Copy out all of the data exactly as it appears.

_____

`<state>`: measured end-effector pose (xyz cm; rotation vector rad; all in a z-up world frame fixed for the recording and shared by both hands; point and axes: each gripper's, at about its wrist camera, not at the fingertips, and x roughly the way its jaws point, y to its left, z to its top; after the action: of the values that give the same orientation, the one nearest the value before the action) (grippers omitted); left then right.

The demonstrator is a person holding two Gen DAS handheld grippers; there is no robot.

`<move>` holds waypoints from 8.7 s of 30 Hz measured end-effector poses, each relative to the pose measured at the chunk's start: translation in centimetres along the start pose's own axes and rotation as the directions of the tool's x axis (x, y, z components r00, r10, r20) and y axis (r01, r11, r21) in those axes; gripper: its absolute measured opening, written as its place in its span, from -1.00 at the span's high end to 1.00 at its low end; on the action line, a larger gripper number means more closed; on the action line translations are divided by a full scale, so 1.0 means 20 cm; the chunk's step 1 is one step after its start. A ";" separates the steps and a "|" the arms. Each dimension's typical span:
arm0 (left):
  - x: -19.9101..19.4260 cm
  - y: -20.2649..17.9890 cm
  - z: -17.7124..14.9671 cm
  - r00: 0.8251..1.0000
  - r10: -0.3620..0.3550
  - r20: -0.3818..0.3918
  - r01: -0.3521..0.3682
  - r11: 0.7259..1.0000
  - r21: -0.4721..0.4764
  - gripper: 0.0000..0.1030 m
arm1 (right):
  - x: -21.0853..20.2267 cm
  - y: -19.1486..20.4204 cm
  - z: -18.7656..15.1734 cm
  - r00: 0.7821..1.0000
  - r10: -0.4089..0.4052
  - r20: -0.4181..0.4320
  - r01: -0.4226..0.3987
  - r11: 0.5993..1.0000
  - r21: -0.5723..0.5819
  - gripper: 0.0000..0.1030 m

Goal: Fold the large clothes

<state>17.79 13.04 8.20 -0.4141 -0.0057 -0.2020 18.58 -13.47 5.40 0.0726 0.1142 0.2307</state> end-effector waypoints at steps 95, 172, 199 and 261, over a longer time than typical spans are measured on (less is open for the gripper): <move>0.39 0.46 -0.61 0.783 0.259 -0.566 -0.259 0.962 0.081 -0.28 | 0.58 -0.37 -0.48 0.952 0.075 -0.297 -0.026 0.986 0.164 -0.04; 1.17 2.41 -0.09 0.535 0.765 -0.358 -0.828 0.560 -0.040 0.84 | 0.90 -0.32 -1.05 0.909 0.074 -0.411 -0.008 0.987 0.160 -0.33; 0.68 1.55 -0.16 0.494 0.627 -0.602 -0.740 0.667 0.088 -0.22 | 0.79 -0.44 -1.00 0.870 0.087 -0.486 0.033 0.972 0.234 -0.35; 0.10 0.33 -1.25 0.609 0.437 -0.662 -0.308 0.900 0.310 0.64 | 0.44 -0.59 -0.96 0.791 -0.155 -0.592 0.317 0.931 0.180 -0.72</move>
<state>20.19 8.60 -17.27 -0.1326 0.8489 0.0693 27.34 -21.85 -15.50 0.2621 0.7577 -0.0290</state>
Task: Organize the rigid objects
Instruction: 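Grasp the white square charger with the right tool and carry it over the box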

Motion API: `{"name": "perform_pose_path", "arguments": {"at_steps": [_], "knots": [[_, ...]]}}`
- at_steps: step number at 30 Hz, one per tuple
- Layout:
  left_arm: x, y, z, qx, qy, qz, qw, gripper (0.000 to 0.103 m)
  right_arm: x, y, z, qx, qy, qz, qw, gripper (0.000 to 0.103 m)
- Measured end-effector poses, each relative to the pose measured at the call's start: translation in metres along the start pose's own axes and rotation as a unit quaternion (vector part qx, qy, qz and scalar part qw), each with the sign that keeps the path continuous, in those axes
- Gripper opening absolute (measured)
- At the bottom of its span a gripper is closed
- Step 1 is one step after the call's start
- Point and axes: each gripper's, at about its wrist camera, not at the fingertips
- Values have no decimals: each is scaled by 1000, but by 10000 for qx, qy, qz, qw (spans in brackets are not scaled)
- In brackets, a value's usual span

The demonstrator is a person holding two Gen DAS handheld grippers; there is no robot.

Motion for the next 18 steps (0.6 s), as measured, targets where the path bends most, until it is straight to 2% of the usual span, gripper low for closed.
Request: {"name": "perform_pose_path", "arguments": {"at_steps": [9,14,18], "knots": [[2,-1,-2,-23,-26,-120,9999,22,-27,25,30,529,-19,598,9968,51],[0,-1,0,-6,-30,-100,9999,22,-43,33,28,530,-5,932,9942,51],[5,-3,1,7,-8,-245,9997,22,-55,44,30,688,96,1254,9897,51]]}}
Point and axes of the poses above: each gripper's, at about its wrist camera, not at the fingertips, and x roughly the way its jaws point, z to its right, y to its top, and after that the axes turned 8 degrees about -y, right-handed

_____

**YOUR SOLUTION**
`<state>`: measured end-effector pose (xyz cm; rotation vector rad; all in a z-up world frame fixed for the recording and shared by both hands; point and axes: each gripper's, at about its wrist camera, not at the fingertips, and x roughly the way its jaws point, y to its left, z to its top; after the action: of the values that give the same orientation, the one nearest the value before the action) (grippers omitted); left then right.

The demonstrator is a person holding two Gen DAS handheld grippers; there is no robot.

`<move>` holds waypoints from 8.7 s of 30 Hz measured end-effector poses, each relative to the pose measured at the chunk's start: translation in centimetres along the start pose's own axes and rotation as the directions of the tool's x axis (x, y, z components r00, r10, r20) and y axis (r01, r11, r21) in those axes; gripper: its absolute measured opening, written as its place in its span, from -1.00 at the span's high end to 1.00 at its low end; on the action line, a larger gripper number means more closed; on the action line translations are divided by a full scale, so 1.0 means 20 cm; the chunk's step 1 is one step after its start. A ";" separates the steps and a "|" the arms. Each dimension's typical span:
arm0 (left):
  - x: -19.9101..19.4260 cm
  - y: -20.2649..17.9890 cm
  - z: -17.7124..14.9671 cm
  - r00: 0.8251..1.0000
  - r10: -0.3620..0.3550
  - r20: -0.3818..0.3918
  - r01: -0.3521..0.3682
  - r11: 0.7259..1.0000
  - r21: -0.4721..0.4764
  - gripper: 0.0000..0.1030 m
arm1 (right):
  - x: -21.0853..20.2267 cm
  - y: -19.1486..20.4204 cm
  - z: -18.7656..15.1734 cm
  - r00: 0.7821..1.0000
  - r10: -0.4089..0.4052
  - r20: -0.4181..0.4320
  - r01: -0.4226..0.3987
  - r11: 0.5993..1.0000
  - r21: -0.5723..0.5819
  - gripper: 0.0000..0.1030 m

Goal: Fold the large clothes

<state>17.79 13.04 8.20 -0.4141 -0.0057 -0.2020 18.58 -13.47 5.40 0.0726 0.1142 0.2307</state> end-effector waypoints at steps 95, 172, 199 and 261, over a longer time than typical spans are measured on (less is open for the gripper): <move>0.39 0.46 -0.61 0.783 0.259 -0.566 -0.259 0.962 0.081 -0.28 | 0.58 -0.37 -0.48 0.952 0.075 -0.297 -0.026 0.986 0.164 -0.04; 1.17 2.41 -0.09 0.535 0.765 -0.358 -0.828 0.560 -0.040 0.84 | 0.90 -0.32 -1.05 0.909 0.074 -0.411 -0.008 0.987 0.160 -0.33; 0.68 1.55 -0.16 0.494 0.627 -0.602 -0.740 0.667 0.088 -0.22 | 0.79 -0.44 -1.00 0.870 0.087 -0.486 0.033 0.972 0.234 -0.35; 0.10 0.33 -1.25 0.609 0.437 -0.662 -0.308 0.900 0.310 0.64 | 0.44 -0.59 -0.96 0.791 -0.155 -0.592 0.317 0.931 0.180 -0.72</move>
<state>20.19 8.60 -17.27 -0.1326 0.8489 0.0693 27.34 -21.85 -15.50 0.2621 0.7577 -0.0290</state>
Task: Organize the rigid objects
Instruction: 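Grasp the white square charger with the right tool and carry it over the box
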
Motion API: `{"name": "perform_pose_path", "arguments": {"at_steps": [_], "knots": [[_, ...]]}}`
- at_steps: step number at 30 Hz, one per tuple
- Layout:
  left_arm: x, y, z, qx, qy, qz, qw, gripper (0.000 to 0.103 m)
  right_arm: x, y, z, qx, qy, qz, qw, gripper (0.000 to 0.103 m)
- Measured end-effector poses, each relative to the pose measured at the call's start: translation in metres along the start pose's own axes and rotation as a unit quaternion (vector part qx, qy, qz and scalar part qw), each with the sign that keeps the path continuous, in those axes
- Gripper opening absolute (measured)
- At the bottom of its span a gripper is closed
- Step 1 is one step after the call's start
- Point and axes: each gripper's, at about its wrist camera, not at the fingertips
- Values have no decimals: each is scaled by 1000, but by 10000 for qx, qy, qz, qw (spans in brackets are not scaled)
- In brackets, a value's usual span

The demonstrator is a person holding two Gen DAS handheld grippers; there is no robot.

Motion for the next 18 steps (0.6 s), as measured, targets where the path bends most, until it is straight to 2% of the usual span, gripper low for closed.
Request: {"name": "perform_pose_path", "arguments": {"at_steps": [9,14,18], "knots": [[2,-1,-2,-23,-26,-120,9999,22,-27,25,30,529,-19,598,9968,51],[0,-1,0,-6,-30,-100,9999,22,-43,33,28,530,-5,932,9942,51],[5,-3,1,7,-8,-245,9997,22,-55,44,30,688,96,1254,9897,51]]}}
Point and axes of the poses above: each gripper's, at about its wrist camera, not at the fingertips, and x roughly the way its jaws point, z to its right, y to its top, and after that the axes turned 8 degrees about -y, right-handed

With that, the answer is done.